The 2024–25 Maltese Premier League season introduced a new format, split into Opening and Closing rounds. Floriana impressed during the Opening Round, topping the table with 35 points from 16 matches, having recorded 10 wins, 5 draws, and only 1 defeat. Their attacking play stood out, with 27 goals scored, 9 clean sheets and just 10 conceded during this phase.

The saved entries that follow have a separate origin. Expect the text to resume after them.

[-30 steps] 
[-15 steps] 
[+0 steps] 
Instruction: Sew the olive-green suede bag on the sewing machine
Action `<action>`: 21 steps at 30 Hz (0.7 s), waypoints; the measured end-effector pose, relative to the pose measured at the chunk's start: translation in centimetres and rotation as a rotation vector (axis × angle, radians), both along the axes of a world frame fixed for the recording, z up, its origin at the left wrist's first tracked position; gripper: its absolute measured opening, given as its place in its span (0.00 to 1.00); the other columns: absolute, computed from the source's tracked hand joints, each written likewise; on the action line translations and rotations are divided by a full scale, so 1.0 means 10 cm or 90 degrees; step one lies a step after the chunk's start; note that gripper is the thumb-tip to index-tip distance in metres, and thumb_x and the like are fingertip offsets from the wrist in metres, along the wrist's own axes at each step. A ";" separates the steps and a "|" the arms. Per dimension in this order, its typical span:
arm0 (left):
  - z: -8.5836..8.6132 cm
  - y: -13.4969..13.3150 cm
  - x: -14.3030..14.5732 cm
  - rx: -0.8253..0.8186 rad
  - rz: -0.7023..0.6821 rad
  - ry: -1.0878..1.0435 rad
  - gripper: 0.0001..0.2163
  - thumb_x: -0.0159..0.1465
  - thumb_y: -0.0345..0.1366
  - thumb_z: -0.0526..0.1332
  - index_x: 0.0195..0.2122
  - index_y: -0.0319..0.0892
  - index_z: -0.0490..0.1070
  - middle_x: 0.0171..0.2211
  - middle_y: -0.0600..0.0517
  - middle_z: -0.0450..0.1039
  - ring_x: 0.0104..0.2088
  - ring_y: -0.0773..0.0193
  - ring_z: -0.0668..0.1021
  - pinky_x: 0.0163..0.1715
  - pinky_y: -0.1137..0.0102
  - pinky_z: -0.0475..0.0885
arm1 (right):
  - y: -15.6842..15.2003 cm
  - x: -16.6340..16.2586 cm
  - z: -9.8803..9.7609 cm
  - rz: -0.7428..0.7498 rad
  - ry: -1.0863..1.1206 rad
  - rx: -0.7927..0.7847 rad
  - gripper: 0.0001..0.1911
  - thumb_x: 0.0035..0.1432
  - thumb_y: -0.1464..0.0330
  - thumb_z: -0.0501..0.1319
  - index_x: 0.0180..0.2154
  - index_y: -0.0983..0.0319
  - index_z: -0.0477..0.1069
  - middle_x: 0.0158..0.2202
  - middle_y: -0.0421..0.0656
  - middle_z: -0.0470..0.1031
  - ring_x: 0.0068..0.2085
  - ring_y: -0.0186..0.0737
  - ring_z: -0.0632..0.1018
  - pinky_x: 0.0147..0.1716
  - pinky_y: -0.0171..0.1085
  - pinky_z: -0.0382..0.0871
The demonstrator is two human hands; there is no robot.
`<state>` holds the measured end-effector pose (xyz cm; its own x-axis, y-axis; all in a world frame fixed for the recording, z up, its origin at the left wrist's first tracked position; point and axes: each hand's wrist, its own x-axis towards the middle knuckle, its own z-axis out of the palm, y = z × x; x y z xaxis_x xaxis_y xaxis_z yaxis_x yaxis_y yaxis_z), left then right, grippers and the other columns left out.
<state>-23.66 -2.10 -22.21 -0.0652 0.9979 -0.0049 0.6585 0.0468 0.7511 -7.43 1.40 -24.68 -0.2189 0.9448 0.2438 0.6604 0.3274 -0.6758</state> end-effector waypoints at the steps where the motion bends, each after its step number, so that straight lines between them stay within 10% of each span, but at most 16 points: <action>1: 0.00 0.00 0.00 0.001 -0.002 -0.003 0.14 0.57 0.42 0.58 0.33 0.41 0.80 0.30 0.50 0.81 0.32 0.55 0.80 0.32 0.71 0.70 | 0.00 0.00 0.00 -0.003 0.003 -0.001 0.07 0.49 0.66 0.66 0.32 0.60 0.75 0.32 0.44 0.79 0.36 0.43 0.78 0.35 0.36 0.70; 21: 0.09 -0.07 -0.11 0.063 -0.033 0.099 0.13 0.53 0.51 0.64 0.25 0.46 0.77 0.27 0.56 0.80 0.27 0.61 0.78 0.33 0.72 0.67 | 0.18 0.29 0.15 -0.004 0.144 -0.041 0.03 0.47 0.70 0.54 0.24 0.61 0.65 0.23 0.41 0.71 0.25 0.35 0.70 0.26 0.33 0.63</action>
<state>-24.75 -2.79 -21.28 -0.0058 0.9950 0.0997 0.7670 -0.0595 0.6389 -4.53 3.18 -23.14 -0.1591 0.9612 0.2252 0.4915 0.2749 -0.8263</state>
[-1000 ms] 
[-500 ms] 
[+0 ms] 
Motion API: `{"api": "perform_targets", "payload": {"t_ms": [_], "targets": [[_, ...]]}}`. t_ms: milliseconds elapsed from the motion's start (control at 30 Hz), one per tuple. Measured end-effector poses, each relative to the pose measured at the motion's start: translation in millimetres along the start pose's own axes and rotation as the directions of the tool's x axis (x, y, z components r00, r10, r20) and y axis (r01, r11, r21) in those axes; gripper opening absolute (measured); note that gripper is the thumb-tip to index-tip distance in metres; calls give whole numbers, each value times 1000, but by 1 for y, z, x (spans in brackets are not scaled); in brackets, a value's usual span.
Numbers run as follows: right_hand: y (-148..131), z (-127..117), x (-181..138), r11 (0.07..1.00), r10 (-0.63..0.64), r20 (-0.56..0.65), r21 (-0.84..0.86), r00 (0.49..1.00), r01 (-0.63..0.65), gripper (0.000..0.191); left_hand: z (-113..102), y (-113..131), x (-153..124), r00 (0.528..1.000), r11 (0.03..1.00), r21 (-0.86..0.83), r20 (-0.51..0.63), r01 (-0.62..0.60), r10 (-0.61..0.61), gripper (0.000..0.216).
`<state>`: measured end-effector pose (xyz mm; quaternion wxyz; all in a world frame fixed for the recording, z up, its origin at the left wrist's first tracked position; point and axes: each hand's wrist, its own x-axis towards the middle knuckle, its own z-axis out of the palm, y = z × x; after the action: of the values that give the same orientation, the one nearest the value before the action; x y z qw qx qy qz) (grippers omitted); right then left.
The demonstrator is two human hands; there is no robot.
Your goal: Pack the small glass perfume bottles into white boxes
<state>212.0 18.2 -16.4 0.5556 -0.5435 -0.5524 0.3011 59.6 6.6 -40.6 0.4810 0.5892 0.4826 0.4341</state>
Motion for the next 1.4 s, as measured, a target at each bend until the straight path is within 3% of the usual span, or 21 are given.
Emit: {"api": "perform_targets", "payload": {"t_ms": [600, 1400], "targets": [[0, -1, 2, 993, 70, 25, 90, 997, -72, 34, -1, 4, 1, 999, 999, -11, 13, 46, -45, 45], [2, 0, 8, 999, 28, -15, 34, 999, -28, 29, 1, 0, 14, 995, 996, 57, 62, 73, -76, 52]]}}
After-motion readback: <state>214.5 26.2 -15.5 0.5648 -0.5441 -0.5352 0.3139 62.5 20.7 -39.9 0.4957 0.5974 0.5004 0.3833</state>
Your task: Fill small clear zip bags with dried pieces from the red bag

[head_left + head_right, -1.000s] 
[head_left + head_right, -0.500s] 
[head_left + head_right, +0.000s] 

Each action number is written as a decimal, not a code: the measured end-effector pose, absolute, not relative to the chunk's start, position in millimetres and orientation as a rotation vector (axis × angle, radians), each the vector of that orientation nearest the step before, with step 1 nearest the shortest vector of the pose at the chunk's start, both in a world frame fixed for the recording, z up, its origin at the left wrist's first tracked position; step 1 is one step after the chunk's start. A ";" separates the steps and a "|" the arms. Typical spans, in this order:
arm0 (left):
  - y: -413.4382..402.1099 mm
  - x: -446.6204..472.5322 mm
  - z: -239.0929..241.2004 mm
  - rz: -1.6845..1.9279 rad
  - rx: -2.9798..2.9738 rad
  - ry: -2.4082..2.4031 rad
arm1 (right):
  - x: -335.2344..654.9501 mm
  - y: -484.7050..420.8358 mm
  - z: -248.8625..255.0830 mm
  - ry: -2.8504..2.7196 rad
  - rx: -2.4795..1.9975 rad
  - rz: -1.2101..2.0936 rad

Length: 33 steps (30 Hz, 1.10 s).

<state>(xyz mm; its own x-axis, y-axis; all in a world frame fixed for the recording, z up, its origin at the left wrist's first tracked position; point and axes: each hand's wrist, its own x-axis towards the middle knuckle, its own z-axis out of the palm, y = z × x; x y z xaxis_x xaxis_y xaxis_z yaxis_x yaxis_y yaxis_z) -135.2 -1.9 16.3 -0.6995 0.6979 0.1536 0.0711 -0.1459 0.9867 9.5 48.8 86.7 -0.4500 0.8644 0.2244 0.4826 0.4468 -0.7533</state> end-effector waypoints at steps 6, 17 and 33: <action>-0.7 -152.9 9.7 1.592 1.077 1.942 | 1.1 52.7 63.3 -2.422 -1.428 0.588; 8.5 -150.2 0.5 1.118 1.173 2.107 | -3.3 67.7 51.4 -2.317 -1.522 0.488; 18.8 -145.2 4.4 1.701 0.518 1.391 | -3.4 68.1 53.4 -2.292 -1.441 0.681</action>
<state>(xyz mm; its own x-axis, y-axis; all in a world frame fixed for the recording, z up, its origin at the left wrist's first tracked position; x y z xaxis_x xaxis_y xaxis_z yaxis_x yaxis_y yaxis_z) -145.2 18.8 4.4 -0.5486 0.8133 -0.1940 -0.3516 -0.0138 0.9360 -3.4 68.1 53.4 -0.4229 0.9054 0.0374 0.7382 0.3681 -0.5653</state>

Over the full campaign, which included both the Opening and Closing rounds, Floriana finished with 18 wins, 12 draws, and only 4 losses. Their consistency saw them score 52 goals and concede just 23 across 34 matches, ultimately finishing third overall in the league standings and securing qualification to the UEFA Europa Conference League. Notably, the team enjoyed a remarkable 12-match unbeaten streak, the longest of any side that season, and kept a league-high 18 clean sheets. Despite their final placing, Floriana ended the season with the highest points tally in the league, earning 62 points—four ahead of Sliema Wanderers, six more than Birkirkara, and ten clear of champions Ħamrun Spartans, who had gained automatic entry to the Final Four due to their Closing Round win.

Darren Abdilla's tenure ended as he and the club mutually agreed to part ways.

Darren Abdilla was personally recognised for his achievements throughout the campaign. He won the VBET Coach of the Month award twice during the season and was nominated for Best Coach at the MFPA Awards. He also finished second in the MFCA Awards, and his accomplishments were crowned with the prestigious Coach of the Year award from the Malta Football Association (MFA), cementing his status as one of the most respected Maltese managers of his generation.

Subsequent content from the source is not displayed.